Your task: Write only the number of lines in the entries below that contain the string "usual".

Working data:
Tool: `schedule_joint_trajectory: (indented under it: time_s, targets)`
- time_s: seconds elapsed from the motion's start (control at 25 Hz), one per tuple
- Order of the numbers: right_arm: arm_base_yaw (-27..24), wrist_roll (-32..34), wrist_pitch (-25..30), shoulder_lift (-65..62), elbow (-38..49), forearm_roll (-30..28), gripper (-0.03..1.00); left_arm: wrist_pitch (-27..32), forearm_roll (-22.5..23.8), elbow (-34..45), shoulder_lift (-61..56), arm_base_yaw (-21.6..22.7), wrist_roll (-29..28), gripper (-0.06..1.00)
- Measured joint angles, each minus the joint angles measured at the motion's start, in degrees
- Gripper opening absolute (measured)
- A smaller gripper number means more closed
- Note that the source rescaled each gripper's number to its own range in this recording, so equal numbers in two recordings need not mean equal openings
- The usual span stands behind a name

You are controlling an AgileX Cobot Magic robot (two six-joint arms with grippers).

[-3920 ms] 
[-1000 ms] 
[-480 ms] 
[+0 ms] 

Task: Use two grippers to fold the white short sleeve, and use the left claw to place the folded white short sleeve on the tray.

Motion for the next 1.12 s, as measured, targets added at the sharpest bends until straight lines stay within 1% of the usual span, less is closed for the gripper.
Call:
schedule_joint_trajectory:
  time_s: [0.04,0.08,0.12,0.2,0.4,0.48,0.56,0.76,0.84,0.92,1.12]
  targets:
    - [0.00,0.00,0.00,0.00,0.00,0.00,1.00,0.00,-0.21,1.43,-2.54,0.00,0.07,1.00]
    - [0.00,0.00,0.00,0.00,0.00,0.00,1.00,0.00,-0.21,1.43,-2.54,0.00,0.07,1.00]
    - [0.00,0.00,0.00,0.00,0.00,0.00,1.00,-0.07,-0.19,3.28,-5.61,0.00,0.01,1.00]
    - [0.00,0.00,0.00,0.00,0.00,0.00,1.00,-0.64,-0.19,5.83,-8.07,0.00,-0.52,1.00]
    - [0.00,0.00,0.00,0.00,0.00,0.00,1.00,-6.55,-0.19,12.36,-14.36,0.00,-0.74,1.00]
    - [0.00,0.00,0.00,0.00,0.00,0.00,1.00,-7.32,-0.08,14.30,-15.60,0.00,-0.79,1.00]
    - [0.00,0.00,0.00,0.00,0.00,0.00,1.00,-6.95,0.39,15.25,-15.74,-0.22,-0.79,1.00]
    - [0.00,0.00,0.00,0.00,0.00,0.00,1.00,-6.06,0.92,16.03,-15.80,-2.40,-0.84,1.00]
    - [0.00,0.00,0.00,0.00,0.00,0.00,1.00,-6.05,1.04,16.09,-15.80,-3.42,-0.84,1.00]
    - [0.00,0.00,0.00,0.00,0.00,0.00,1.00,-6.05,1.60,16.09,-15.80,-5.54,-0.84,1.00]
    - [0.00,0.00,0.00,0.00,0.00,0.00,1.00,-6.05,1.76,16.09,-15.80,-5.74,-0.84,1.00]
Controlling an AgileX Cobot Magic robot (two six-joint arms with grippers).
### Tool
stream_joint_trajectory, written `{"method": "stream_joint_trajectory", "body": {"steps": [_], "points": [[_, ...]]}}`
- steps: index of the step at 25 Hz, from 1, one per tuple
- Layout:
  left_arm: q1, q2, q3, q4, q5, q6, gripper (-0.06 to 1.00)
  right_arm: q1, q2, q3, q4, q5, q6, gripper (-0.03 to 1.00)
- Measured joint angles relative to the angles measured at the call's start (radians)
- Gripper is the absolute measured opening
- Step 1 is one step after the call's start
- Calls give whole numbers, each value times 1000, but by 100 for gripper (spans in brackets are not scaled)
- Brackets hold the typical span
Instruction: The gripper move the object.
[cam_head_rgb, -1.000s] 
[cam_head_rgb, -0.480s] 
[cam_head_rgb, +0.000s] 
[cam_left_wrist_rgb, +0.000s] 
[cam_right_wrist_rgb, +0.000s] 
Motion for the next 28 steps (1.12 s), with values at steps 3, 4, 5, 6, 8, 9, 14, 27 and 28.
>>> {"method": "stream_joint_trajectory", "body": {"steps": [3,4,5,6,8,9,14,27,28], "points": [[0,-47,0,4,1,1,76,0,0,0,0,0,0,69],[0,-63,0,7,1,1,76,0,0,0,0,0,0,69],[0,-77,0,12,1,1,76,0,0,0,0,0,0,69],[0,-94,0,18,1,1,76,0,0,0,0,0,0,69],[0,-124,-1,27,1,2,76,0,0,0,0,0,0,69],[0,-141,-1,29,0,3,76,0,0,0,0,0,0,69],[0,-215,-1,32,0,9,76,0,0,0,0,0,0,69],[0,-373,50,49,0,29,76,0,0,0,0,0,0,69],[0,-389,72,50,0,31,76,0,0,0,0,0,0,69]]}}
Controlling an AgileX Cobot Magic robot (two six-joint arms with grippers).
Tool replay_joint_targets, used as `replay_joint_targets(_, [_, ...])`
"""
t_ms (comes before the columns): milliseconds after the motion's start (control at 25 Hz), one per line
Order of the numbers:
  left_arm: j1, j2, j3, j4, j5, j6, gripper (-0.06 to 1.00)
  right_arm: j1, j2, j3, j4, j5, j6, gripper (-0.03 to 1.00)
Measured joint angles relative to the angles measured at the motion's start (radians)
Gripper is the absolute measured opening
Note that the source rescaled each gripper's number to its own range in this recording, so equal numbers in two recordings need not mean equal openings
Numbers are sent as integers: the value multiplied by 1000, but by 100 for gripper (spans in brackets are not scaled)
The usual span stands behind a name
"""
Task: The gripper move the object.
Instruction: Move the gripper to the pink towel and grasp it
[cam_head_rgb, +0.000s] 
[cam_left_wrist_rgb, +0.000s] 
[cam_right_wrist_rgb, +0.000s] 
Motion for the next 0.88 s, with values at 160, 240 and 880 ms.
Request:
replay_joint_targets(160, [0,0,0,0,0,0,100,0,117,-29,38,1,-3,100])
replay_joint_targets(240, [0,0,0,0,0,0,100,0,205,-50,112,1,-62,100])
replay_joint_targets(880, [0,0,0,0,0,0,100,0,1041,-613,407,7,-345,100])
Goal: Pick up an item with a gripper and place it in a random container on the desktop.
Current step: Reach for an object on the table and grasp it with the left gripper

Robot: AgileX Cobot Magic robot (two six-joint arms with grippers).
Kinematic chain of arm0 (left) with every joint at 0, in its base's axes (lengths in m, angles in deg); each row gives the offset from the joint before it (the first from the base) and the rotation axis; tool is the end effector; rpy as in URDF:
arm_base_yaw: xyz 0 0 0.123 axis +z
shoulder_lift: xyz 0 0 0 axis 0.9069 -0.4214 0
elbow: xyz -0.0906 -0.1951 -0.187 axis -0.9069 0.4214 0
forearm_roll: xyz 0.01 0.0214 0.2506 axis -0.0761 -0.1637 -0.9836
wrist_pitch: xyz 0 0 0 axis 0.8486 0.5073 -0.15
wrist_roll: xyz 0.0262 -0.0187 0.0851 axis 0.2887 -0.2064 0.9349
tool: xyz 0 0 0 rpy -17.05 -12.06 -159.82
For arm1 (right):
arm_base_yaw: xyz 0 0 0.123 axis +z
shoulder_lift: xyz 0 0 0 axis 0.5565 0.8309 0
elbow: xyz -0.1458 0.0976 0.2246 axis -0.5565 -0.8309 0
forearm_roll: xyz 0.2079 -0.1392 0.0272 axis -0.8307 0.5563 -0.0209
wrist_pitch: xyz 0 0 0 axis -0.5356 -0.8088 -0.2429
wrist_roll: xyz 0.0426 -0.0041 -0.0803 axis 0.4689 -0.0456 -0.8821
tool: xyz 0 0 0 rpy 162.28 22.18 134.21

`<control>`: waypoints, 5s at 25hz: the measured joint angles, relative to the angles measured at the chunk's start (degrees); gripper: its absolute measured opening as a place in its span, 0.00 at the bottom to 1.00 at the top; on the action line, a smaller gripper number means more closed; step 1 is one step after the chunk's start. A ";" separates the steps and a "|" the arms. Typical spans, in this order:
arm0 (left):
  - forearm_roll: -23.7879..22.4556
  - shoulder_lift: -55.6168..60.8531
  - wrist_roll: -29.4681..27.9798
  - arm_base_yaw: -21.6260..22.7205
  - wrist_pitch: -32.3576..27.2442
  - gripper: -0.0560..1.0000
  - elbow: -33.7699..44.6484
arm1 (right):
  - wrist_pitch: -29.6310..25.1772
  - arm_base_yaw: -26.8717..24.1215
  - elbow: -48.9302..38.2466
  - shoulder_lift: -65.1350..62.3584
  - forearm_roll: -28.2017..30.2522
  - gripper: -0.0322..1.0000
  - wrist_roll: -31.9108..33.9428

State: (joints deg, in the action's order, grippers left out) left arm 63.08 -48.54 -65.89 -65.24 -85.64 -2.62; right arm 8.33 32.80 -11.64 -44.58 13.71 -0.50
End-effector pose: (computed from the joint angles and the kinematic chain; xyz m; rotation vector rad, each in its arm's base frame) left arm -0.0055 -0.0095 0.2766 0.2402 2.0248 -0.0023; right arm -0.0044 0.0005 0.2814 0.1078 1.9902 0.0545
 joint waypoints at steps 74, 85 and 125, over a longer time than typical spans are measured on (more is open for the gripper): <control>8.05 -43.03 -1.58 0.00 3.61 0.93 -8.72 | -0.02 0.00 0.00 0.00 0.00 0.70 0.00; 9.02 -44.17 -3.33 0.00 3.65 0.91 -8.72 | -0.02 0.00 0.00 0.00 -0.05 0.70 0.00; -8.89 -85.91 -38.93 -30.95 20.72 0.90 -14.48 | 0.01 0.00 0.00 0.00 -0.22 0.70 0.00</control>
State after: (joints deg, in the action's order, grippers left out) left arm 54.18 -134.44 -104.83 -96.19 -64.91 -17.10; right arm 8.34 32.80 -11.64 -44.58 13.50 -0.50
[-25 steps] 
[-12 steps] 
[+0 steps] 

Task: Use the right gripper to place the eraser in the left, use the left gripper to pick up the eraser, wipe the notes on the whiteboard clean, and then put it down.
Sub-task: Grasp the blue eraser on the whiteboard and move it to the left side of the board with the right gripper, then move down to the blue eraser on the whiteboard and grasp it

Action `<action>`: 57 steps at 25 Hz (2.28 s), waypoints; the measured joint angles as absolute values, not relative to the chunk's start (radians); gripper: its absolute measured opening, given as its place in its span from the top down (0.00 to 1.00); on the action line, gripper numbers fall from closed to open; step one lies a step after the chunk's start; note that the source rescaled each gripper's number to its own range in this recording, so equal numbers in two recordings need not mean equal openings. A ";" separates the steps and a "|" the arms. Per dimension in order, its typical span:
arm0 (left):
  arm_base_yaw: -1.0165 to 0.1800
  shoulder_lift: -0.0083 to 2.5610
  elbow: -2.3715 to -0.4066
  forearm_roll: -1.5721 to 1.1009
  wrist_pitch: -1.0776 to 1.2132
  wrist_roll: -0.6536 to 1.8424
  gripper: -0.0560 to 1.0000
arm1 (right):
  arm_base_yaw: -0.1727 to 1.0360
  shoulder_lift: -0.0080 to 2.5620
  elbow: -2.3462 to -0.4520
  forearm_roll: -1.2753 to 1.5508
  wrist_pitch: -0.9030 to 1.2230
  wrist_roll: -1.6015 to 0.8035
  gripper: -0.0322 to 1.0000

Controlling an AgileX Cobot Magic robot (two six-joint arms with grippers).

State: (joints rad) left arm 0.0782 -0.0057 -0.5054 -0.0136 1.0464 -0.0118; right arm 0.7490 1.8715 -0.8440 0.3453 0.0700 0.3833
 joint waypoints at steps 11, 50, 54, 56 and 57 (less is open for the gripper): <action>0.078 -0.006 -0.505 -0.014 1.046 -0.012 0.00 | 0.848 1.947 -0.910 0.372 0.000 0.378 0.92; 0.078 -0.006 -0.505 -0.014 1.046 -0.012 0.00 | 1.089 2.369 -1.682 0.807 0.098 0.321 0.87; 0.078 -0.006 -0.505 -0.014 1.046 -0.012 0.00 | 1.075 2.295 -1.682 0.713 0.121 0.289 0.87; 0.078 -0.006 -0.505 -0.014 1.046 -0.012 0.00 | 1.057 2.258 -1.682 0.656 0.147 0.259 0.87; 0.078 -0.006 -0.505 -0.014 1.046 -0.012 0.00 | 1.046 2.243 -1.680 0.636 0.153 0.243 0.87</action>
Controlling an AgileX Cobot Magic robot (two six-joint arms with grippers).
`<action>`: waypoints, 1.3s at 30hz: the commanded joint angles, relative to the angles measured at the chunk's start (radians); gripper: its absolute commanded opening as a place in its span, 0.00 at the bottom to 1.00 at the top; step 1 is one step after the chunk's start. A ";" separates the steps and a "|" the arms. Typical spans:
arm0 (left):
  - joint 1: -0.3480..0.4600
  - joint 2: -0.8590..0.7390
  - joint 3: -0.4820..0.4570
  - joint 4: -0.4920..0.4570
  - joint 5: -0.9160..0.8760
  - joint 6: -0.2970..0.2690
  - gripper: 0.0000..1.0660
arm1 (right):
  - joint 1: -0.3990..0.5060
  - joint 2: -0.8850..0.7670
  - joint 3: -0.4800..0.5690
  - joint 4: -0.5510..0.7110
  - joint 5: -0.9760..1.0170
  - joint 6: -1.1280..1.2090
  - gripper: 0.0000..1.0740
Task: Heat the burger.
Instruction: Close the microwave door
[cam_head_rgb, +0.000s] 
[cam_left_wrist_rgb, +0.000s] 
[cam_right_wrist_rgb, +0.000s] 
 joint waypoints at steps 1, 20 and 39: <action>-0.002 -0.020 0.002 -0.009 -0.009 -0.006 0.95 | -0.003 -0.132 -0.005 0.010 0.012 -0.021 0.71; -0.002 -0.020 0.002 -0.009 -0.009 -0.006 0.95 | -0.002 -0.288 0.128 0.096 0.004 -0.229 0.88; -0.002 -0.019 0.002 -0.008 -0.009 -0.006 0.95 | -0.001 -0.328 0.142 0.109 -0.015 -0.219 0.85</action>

Task response: 3